I saw the world through the eyes of my mama and daddy. Their eyes were looking at the earth. The earth had to yield. If it did, we ate. If it didn’t, we scrambled. Because we didn’t have no electricity—not for the first twelve years of my life—we were cut off from what was happening outside our little spot in Louisiana called Lettsworth. I didn’t know it at the time, but we were living and farming like people lived and farmed a hundred years before. When I got my little flour sack and went out in the field, I was doing something my people had been doing ever since we were herded up like cattle in Africa, sent out on slave boats, and forced to work the land of the southern states of America. That fact, though, was something that came into my mind when I was an adult playing my music in Senegal. Someone brought me to the Point of No Return, one of the places where slaves were sent off to make that terrible Atlantic crossing. Maybe that’s where the blues began.
But to me—nine-year-old George Buddy Guy, son of Sam and Isabell Guy, born July 30, 1936—black history was not part of the elementary schooling I got at the True Vine Baptist Church. That’s where I was taught to use utensils and read little books about white children called Dick and Jane. Black people weren’t in those books. Blacks weren’t part of history. All we knew was the present time. We knew today, and today meant shuck the corn and feed the pig and go to school in the evenings after our chores were done.
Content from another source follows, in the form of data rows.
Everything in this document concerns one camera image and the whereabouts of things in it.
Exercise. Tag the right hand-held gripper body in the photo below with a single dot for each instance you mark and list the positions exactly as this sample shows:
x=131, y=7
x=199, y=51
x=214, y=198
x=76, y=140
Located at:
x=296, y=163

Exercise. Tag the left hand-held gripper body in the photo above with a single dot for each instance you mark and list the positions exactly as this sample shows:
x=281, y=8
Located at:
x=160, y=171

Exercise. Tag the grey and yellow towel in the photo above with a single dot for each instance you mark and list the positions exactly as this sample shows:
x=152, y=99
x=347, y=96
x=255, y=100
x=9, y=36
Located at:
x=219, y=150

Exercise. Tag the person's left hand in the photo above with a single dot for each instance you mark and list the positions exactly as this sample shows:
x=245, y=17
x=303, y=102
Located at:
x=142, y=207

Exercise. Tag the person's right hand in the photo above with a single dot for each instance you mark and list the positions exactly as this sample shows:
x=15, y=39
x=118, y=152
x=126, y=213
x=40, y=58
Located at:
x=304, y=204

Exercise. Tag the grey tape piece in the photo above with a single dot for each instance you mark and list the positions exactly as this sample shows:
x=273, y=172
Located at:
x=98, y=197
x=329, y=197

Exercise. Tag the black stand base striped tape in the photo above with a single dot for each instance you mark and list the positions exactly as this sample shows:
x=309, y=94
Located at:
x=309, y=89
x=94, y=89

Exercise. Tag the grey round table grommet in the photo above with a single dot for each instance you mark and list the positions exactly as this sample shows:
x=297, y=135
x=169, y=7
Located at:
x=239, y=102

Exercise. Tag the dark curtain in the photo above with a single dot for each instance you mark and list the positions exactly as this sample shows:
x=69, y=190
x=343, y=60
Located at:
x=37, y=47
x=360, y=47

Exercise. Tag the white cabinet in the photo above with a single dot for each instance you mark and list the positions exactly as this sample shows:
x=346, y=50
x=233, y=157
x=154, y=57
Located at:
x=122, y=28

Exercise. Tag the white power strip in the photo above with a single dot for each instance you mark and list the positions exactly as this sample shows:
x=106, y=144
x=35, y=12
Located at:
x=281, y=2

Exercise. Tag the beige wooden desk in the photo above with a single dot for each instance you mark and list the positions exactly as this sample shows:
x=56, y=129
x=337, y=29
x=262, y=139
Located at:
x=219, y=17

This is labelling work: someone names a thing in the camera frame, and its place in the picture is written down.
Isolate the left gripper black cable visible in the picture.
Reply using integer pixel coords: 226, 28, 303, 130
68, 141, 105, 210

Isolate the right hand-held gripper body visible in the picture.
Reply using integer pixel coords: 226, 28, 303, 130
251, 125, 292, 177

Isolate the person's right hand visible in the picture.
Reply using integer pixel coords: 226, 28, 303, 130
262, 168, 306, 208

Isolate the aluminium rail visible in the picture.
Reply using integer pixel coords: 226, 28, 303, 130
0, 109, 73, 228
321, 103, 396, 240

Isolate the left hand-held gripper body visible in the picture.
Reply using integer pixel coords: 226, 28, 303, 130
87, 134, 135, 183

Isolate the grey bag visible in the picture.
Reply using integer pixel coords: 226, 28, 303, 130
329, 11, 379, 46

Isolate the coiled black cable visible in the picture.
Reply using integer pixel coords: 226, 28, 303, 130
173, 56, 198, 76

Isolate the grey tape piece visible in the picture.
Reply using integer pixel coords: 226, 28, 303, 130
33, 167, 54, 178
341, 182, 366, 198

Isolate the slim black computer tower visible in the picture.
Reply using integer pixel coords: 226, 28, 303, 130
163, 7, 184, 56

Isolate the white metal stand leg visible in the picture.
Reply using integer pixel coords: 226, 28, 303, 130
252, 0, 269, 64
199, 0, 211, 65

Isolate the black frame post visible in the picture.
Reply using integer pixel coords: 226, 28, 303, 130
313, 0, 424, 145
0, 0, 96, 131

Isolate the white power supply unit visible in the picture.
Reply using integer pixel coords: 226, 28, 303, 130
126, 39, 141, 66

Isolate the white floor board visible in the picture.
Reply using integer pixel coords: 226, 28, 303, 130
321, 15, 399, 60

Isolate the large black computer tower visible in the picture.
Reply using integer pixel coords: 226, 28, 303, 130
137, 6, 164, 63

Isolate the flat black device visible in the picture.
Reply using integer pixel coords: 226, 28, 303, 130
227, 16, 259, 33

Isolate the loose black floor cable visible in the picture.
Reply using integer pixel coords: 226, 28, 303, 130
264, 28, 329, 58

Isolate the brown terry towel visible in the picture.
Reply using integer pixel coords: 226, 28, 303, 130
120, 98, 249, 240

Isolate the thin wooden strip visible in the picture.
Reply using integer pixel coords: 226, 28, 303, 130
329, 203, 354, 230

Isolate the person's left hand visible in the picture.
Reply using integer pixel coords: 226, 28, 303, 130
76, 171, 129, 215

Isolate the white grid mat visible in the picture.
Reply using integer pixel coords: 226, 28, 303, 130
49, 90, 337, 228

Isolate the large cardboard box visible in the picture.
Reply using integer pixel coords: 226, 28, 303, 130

I had fears—snakes and lightning and ghosts who were said to haunt the graveyards. But I had something bigger than those fears—a feeling of family. Back then, family feeling was stronger than it is today. If you had a righteous mom and dad like I did, they could make you feel that, no matter what, everything was all right. If you had two older sisters like mine—Annie Mae and Fanny—and two younger brothers—Philip and Sam—who always had your back, you felt protected.
We lived in a wooden shack built up on pillars. We didn’t have no indoor plumbing. When it was blistering hot and we wanted to escape the heat, we’d go under the cabin where the dirt was cool. The inside was just a couple rooms and a wood-burning stove. No running water. We pumped the water into a number-three tub for our weekly baths. We also used those tubs to soak the pecans we picked so that when we sold them by the pound, they weighed a little more.
I didn’t know about glass windows. Our windows were made of wood. When it rained, we shut the windows and, if it was summertime, we sweated bullets. The crazy Louisiana weather had all kinds of storms rolling through. I once saw a killer hurricane tear the porch from the rest of our cabin and blow it some twenty feet away—with Daddy and Fanny standing right on it! When lightning ripped open the sky, I ran to Mama, who held me in her arms and whispered, “Don’t say nothing, boy, that’s just God doing his work.”
Our work never stopped. The business broke down like this: a family owned the land and got half of everything we produced. When I was younger we lived on a smaller farm. But when I turned eight we moved to a larger plantation. That land was enormous. There were cattle and horses and acres of corn and cotton. On a good day I could pick seventy pounds of cotton. (My brother Sam got up to two hundred pounds.) I learned to rope the cow and ride the horse. I had a pony of my own. I ran around the land barefoot and learned to shoot a barrel shotgun. If I went out in the woods with my dog and came home with a bird or rabbit, I’d get a pat on the back from Daddy and a hug from Mama. During dinner that night I might get seconds.